REQUIRED ACTION: Restating the data word for word is all that is required.

DATA PROVIDED:
-*-

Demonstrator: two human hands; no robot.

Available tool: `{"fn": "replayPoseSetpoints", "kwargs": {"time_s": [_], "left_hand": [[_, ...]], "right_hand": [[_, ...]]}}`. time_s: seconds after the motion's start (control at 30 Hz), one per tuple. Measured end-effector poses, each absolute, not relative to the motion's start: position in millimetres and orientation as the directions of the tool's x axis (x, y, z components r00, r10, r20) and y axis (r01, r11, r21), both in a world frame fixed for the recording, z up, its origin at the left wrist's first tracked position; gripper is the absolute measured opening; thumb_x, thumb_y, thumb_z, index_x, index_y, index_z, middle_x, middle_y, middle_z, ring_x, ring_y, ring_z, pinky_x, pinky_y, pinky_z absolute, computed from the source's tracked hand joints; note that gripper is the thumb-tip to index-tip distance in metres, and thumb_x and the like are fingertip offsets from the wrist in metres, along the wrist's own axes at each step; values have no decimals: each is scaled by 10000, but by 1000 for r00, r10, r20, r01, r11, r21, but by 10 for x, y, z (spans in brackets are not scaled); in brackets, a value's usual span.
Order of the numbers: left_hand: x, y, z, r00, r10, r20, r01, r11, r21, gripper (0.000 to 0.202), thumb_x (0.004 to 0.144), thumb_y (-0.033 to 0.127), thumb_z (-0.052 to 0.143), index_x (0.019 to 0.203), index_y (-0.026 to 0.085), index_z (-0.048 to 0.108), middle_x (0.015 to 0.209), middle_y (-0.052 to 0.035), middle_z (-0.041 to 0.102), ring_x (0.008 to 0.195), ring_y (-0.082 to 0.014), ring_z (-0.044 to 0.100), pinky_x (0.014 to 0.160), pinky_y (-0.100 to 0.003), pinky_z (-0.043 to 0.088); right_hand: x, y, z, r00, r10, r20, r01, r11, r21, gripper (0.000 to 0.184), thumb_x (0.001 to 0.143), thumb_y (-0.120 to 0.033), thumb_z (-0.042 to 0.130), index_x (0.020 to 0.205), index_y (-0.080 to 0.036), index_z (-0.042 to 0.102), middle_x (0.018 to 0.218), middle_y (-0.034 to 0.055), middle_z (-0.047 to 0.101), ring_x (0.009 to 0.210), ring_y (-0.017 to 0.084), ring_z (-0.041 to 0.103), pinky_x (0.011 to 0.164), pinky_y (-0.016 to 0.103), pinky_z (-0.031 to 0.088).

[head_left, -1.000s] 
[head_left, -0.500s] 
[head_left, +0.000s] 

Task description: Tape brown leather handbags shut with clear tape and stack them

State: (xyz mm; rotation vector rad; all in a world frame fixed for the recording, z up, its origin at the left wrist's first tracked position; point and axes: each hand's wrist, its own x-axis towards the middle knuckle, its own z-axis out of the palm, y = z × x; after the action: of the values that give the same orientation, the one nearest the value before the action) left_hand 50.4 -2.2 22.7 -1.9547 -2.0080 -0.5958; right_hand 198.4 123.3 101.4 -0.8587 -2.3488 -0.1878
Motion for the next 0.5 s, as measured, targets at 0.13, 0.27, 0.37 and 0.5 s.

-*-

EXPECTED ANSWER:
Demonstrator: two human hands; no robot.

Available tool: `{"fn": "replayPoseSetpoints", "kwargs": {"time_s": [_], "left_hand": [[_, ...]], "right_hand": [[_, ...]]}}`. time_s: seconds after the motion's start (control at 30 Hz), one per tuple. Measured end-effector poses, each absolute, not relative to the motion's start: position in millimetres and orientation as the directions of the tool's x axis (x, y, z components r00, r10, r20) and y axis (r01, r11, r21), both in a world frame fixed for the recording, z up, its origin at the left wrist's first tracked position; gripper is the absolute measured opening; thumb_x, thumb_y, thumb_z, index_x, index_y, index_z, middle_x, middle_y, middle_z, ring_x, ring_y, ring_z, pinky_x, pinky_y, pinky_z absolute, computed from the source's tracked hand joints; note that gripper is the thumb-tip to index-tip distance in metres, and thumb_x and the like are fingertip offsets from the wrist in metres, along the wrist's own axes at each step; values have no decimals: each is scaled by 10000, but by 1000 for r00, r10, r20, r01, r11, r21, but by 10 for x, y, z (spans in brackets are not scaled); in brackets, a value's usual span.
Order of the numbers: left_hand: x, y, z, r00, r10, r20, r01, r11, r21, gripper (0.000 to 0.202), thumb_x (0.004 to 0.144), thumb_y (-0.033 to 0.127), thumb_z (-0.052 to 0.143), index_x (0.019 to 0.203), index_y (-0.026 to 0.085), index_z (-0.048 to 0.108), middle_x (0.015 to 0.209), middle_y (-0.052 to 0.035), middle_z (-0.041 to 0.102), ring_x (0.008 to 0.195), ring_y (-0.082 to 0.014), ring_z (-0.044 to 0.100), pinky_x (0.014 to 0.160), pinky_y (-0.100 to 0.003), pinky_z (-0.043 to 0.088); right_hand: x, y, z, r00, r10, r20, r01, r11, r21, gripper (0.000 to 0.184), thumb_x (0.001 to 0.143), thumb_y (-0.120 to 0.033), thumb_z (-0.042 to 0.130), index_x (0.020 to 0.205), index_y (-0.080 to 0.036), index_z (-0.042 to 0.102), middle_x (0.018 to 0.218), middle_y (-0.034 to 0.055), middle_z (-0.047 to 0.101), ring_x (0.009 to 0.210), ring_y (-0.017 to 0.084), ring_z (-0.041 to 0.103), pinky_x (0.011 to 0.164), pinky_y (-0.016 to 0.103), pinky_z (-0.031 to 0.088).

[head_left, -1.000s] 
[head_left, -0.500s] 
[head_left, +0.000s] 

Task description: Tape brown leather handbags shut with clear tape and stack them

State: (xyz mm; rotation vector rad; all in a world frame fixed for the recording, z up, its origin at the left wrist's first tracked position; point and axes: each hand's wrist, its own x-axis towards the middle knuckle, its own z-axis out of the palm, y = z × x; after the action: of the values that give the same orientation, the one nearest the value before the action) left_hand 50.4 -2.2 22.7 -1.9547 -2.0080 -0.5958; right_hand 198.4 123.3 101.4 -0.8587 -2.3488 -0.1878
Motion for the next 0.5 s, as measured, targets at 0.13, 0.27, 0.37 and 0.5 s.

There's nothing else to the answer.